Task to carry out:
Reproduce the listing below exactly, except for its pictures.

Records for processing:
-- -- --

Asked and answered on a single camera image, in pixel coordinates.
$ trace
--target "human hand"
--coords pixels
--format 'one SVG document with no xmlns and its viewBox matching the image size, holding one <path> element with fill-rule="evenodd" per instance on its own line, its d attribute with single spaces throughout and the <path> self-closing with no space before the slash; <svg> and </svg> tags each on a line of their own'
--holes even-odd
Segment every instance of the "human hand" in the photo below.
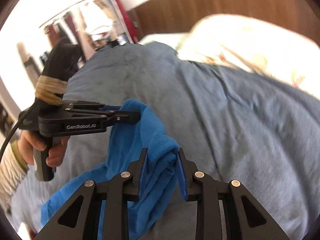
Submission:
<svg viewBox="0 0 320 240">
<path fill-rule="evenodd" d="M 62 137 L 60 144 L 49 150 L 49 157 L 46 159 L 46 163 L 49 167 L 58 167 L 62 164 L 69 139 L 70 136 Z M 22 131 L 17 144 L 21 156 L 27 164 L 31 165 L 34 165 L 33 147 L 39 151 L 44 151 L 46 148 L 44 141 L 42 141 L 36 133 L 28 130 Z"/>
</svg>

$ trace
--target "light blue blanket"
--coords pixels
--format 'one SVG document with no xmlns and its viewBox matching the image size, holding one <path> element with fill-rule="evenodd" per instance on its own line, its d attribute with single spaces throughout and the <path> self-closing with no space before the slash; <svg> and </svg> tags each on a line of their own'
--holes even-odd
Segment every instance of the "light blue blanket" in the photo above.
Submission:
<svg viewBox="0 0 320 240">
<path fill-rule="evenodd" d="M 186 158 L 215 179 L 238 179 L 291 240 L 320 213 L 320 102 L 256 74 L 181 61 L 161 43 L 101 49 L 70 79 L 65 99 L 152 109 Z M 66 182 L 103 163 L 109 132 L 73 136 L 51 182 L 28 173 L 12 200 L 15 221 L 40 230 L 40 206 Z M 196 203 L 179 189 L 141 239 L 195 238 Z"/>
</svg>

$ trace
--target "black grip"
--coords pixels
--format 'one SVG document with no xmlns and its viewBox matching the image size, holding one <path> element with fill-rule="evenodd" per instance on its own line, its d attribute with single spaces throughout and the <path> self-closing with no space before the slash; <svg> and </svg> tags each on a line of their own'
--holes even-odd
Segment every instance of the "black grip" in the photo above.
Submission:
<svg viewBox="0 0 320 240">
<path fill-rule="evenodd" d="M 37 133 L 41 140 L 45 142 L 47 147 L 42 152 L 38 151 L 35 148 L 33 149 L 33 158 L 35 162 L 35 176 L 36 179 L 39 181 L 50 181 L 54 178 L 55 168 L 49 167 L 45 160 L 49 156 L 49 150 L 53 145 L 53 138 L 42 136 L 39 132 Z"/>
</svg>

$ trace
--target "wooden headboard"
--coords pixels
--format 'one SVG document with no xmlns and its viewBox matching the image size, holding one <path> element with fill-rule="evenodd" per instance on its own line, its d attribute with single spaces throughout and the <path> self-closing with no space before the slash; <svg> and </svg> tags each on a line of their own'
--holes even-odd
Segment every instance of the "wooden headboard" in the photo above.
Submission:
<svg viewBox="0 0 320 240">
<path fill-rule="evenodd" d="M 149 0 L 129 11 L 138 38 L 153 33 L 188 32 L 211 14 L 239 14 L 300 33 L 320 46 L 320 21 L 305 0 Z"/>
</svg>

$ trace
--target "blue cloth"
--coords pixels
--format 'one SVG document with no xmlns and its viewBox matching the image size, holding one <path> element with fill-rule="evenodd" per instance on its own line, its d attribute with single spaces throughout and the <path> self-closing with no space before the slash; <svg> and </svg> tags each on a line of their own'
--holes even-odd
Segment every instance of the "blue cloth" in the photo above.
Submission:
<svg viewBox="0 0 320 240">
<path fill-rule="evenodd" d="M 65 201 L 87 179 L 97 183 L 110 180 L 125 171 L 130 162 L 139 159 L 141 149 L 148 148 L 147 166 L 144 172 L 140 202 L 128 203 L 128 226 L 130 239 L 146 233 L 163 214 L 176 186 L 177 142 L 165 135 L 164 126 L 145 104 L 129 99 L 121 110 L 140 111 L 136 124 L 119 123 L 113 126 L 107 161 L 91 171 L 68 182 L 41 207 L 41 223 L 46 224 Z M 101 210 L 99 235 L 102 238 L 104 207 Z"/>
</svg>

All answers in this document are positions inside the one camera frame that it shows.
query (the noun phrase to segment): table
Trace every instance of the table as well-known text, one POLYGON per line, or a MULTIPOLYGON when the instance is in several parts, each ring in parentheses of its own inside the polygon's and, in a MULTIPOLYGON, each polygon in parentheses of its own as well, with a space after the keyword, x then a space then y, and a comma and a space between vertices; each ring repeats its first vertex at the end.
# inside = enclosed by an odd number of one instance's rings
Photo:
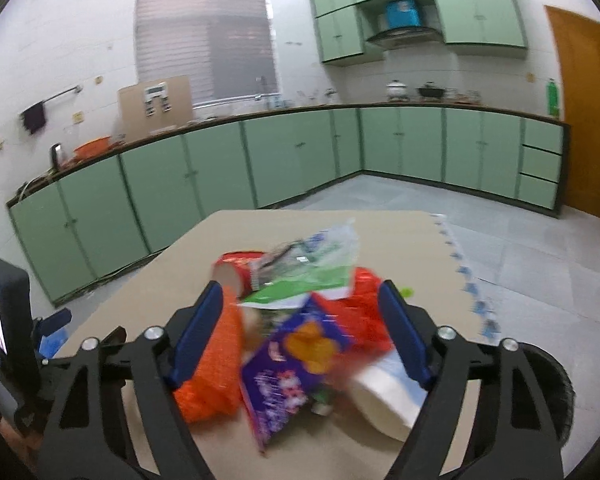
MULTIPOLYGON (((118 325, 135 339, 151 325, 164 325, 179 308, 192 305, 208 282, 213 262, 236 250, 267 250, 354 219, 360 238, 358 264, 414 289, 411 303, 425 308, 437 325, 455 327, 465 338, 483 341, 482 317, 465 291, 439 220, 425 212, 394 211, 221 211, 200 222, 129 280, 70 337, 60 356, 72 355, 88 336, 104 337, 118 325)), ((461 418, 443 471, 460 465, 470 436, 479 383, 467 385, 461 418)), ((144 437, 132 385, 123 389, 129 429, 140 464, 158 472, 144 437)), ((376 431, 346 398, 334 413, 298 415, 266 457, 258 453, 240 410, 234 419, 192 426, 192 436, 219 480, 329 480, 384 478, 401 443, 376 431)))

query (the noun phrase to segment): window blind
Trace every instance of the window blind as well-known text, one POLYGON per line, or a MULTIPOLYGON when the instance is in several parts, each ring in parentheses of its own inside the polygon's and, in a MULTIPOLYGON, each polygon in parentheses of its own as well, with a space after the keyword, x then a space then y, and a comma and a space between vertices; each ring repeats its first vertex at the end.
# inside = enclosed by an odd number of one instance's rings
POLYGON ((278 91, 266 0, 137 0, 140 81, 187 75, 193 103, 278 91))

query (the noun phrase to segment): green bottle
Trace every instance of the green bottle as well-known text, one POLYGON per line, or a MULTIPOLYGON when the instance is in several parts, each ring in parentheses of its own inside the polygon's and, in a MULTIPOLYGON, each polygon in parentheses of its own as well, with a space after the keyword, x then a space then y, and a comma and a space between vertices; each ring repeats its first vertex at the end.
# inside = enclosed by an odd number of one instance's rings
POLYGON ((546 86, 546 98, 549 108, 549 115, 555 119, 560 119, 560 107, 558 105, 558 85, 554 79, 549 79, 546 86))

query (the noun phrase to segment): dark towel
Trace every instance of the dark towel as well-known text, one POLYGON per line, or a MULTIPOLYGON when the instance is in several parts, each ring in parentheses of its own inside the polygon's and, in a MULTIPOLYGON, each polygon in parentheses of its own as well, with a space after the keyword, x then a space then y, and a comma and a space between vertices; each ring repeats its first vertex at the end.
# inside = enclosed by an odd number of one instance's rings
POLYGON ((45 103, 39 102, 24 110, 22 122, 31 135, 44 128, 46 124, 45 103))

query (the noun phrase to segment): metal screw
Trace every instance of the metal screw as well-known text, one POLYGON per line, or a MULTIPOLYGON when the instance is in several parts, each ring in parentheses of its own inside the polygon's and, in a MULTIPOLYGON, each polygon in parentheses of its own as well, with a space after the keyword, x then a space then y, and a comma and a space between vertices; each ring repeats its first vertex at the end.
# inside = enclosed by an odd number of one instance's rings
POLYGON ((161 326, 150 326, 144 331, 144 337, 149 341, 160 339, 164 334, 164 329, 161 326))
POLYGON ((83 350, 93 350, 98 346, 98 343, 99 341, 96 338, 88 337, 82 342, 80 348, 82 348, 83 350))
POLYGON ((456 331, 450 326, 441 326, 438 329, 438 337, 440 339, 451 341, 452 339, 456 338, 456 331))
POLYGON ((518 342, 515 339, 507 338, 502 341, 502 346, 509 352, 515 352, 518 349, 518 342))

-- -- --

Written reply:
Asked and answered on a single camera image, in pixel coordinates.
$ trace
--target "human hand"
--coords pixels
--format 'one SVG document with no xmlns and its viewBox matching the image size, holding one <path> element with fill-rule="evenodd" per instance on its own line, its d attribute with single spaces throughout and the <path> self-closing with no space before the slash; <svg> and </svg> tags each on a line of their own'
--holes even-odd
Segment every instance of the "human hand" in the photo below.
Submission:
<svg viewBox="0 0 320 240">
<path fill-rule="evenodd" d="M 62 137 L 60 144 L 49 150 L 49 157 L 46 159 L 46 163 L 49 167 L 58 167 L 62 164 L 69 139 L 70 136 Z M 22 131 L 17 144 L 21 156 L 27 164 L 31 165 L 34 165 L 33 147 L 39 151 L 44 151 L 46 148 L 44 141 L 42 141 L 36 133 L 28 130 Z"/>
</svg>

$ trace
--target "light blue blanket"
--coords pixels
--format 'one SVG document with no xmlns and its viewBox matching the image size, holding one <path> element with fill-rule="evenodd" per instance on its own line, its d attribute with single spaces throughout and the <path> self-closing with no space before the slash; <svg> and </svg> tags each on a line of their own'
--holes even-odd
Segment every instance of the "light blue blanket" in the photo above.
Submission:
<svg viewBox="0 0 320 240">
<path fill-rule="evenodd" d="M 186 158 L 215 179 L 238 179 L 291 240 L 320 213 L 320 102 L 256 74 L 181 61 L 161 43 L 101 49 L 70 79 L 65 99 L 152 109 Z M 66 182 L 103 163 L 109 132 L 73 136 L 51 182 L 28 173 L 12 200 L 15 221 L 40 230 L 40 206 Z M 196 203 L 179 189 L 141 239 L 195 238 Z"/>
</svg>

$ trace
--target "black grip"
--coords pixels
--format 'one SVG document with no xmlns and its viewBox matching the image size, holding one <path> element with fill-rule="evenodd" per instance on its own line, its d attribute with single spaces throughout and the <path> self-closing with no space before the slash; <svg> and </svg> tags each on a line of their own'
--holes even-odd
Segment every instance of the "black grip" in the photo above.
Submission:
<svg viewBox="0 0 320 240">
<path fill-rule="evenodd" d="M 37 133 L 41 140 L 45 142 L 47 147 L 42 152 L 38 151 L 35 148 L 33 149 L 33 158 L 35 162 L 35 176 L 36 179 L 39 181 L 50 181 L 54 178 L 55 168 L 49 167 L 45 160 L 49 156 L 49 150 L 53 145 L 53 138 L 42 136 L 39 132 Z"/>
</svg>

$ trace
--target "wooden headboard"
--coords pixels
--format 'one SVG document with no xmlns and its viewBox matching the image size, holding one <path> element with fill-rule="evenodd" per instance on its own line, its d attribute with single spaces throughout and the <path> self-closing with no space before the slash; <svg> and </svg> tags each on a line of their own'
--holes even-odd
Segment every instance of the "wooden headboard" in the photo above.
Submission:
<svg viewBox="0 0 320 240">
<path fill-rule="evenodd" d="M 149 0 L 129 11 L 138 38 L 153 33 L 188 32 L 211 14 L 239 14 L 300 33 L 320 46 L 320 21 L 305 0 Z"/>
</svg>

$ trace
--target "blue cloth"
--coords pixels
--format 'one SVG document with no xmlns and its viewBox matching the image size, holding one <path> element with fill-rule="evenodd" per instance on its own line, its d attribute with single spaces throughout and the <path> self-closing with no space before the slash; <svg> and </svg> tags each on a line of their own'
--holes even-odd
Segment every instance of the "blue cloth" in the photo above.
Submission:
<svg viewBox="0 0 320 240">
<path fill-rule="evenodd" d="M 65 201 L 87 179 L 97 183 L 110 180 L 125 171 L 130 162 L 139 159 L 141 149 L 148 148 L 147 166 L 144 172 L 140 202 L 128 203 L 128 226 L 130 239 L 146 233 L 163 214 L 176 186 L 177 142 L 165 135 L 164 126 L 145 104 L 129 99 L 121 110 L 140 111 L 136 124 L 119 123 L 113 126 L 107 161 L 91 171 L 68 182 L 41 207 L 41 223 L 46 224 Z M 101 210 L 99 235 L 102 238 L 104 207 Z"/>
</svg>

All answers in this document are positions inside the one camera frame that it shows.
query (the noun phrase to segment): table
Trace every instance of the table as well-known text, one POLYGON per line, or a MULTIPOLYGON when the instance is in several parts, each ring in parentheses of its own inside the polygon's and, in a MULTIPOLYGON, each polygon in parentheses of its own as well, with a space after the keyword, x then a space then y, and a comma and a space between vertices; each ring repeats its first vertex at the end.
# inside = enclosed by an odd number of one instance's rings
Photo:
MULTIPOLYGON (((118 325, 135 339, 151 325, 164 325, 179 308, 192 305, 208 282, 213 262, 236 250, 267 250, 354 219, 360 238, 358 264, 414 289, 411 303, 425 308, 437 325, 455 327, 465 338, 483 341, 482 317, 465 291, 439 220, 425 212, 394 211, 221 211, 200 222, 129 280, 70 337, 60 356, 72 355, 88 336, 104 337, 118 325)), ((461 418, 443 471, 460 465, 470 436, 479 383, 467 385, 461 418)), ((144 437, 132 385, 123 389, 129 429, 140 464, 158 472, 144 437)), ((376 431, 346 398, 334 413, 298 415, 266 457, 258 453, 240 410, 234 419, 192 426, 192 436, 219 480, 329 480, 384 478, 401 443, 376 431)))

query (the noun phrase to segment): window blind
Trace every instance of the window blind as well-known text, one POLYGON per line, or a MULTIPOLYGON when the instance is in several parts, each ring in parentheses of its own inside the polygon's and, in a MULTIPOLYGON, each polygon in parentheses of its own as well, with a space after the keyword, x then a space then y, and a comma and a space between vertices; each ring repeats its first vertex at the end.
# inside = enclosed by an odd number of one instance's rings
POLYGON ((278 91, 266 0, 137 0, 140 81, 187 75, 193 103, 278 91))

query (the noun phrase to segment): green bottle
Trace every instance of the green bottle as well-known text, one POLYGON per line, or a MULTIPOLYGON when the instance is in several parts, each ring in parentheses of its own inside the polygon's and, in a MULTIPOLYGON, each polygon in parentheses of its own as well, with a space after the keyword, x then a space then y, and a comma and a space between vertices; each ring repeats its first vertex at the end.
# inside = enclosed by an odd number of one instance's rings
POLYGON ((546 86, 546 98, 549 108, 549 115, 555 119, 560 119, 560 107, 558 105, 558 85, 554 79, 549 79, 546 86))

query (the noun phrase to segment): dark towel
Trace every instance of the dark towel as well-known text, one POLYGON per line, or a MULTIPOLYGON when the instance is in several parts, each ring in parentheses of its own inside the polygon's and, in a MULTIPOLYGON, each polygon in parentheses of its own as well, with a space after the keyword, x then a space then y, and a comma and a space between vertices; each ring repeats its first vertex at the end.
# inside = enclosed by an odd number of one instance's rings
POLYGON ((45 103, 39 102, 24 110, 22 122, 31 135, 44 128, 46 124, 45 103))

query (the noun phrase to segment): metal screw
Trace every instance of the metal screw as well-known text, one POLYGON per line, or a MULTIPOLYGON when the instance is in several parts, each ring in parentheses of its own inside the polygon's and, in a MULTIPOLYGON, each polygon in parentheses of its own as well, with a space after the keyword, x then a space then y, and a comma and a space between vertices; each ring repeats its first vertex at the end.
# inside = enclosed by an odd number of one instance's rings
POLYGON ((161 326, 150 326, 144 331, 144 337, 149 341, 160 339, 164 334, 164 329, 161 326))
POLYGON ((83 350, 93 350, 98 346, 98 343, 99 341, 96 338, 88 337, 82 342, 80 348, 82 348, 83 350))
POLYGON ((456 331, 450 326, 441 326, 438 329, 438 337, 440 339, 451 341, 452 339, 456 338, 456 331))
POLYGON ((518 342, 515 339, 507 338, 502 341, 502 346, 509 352, 515 352, 518 349, 518 342))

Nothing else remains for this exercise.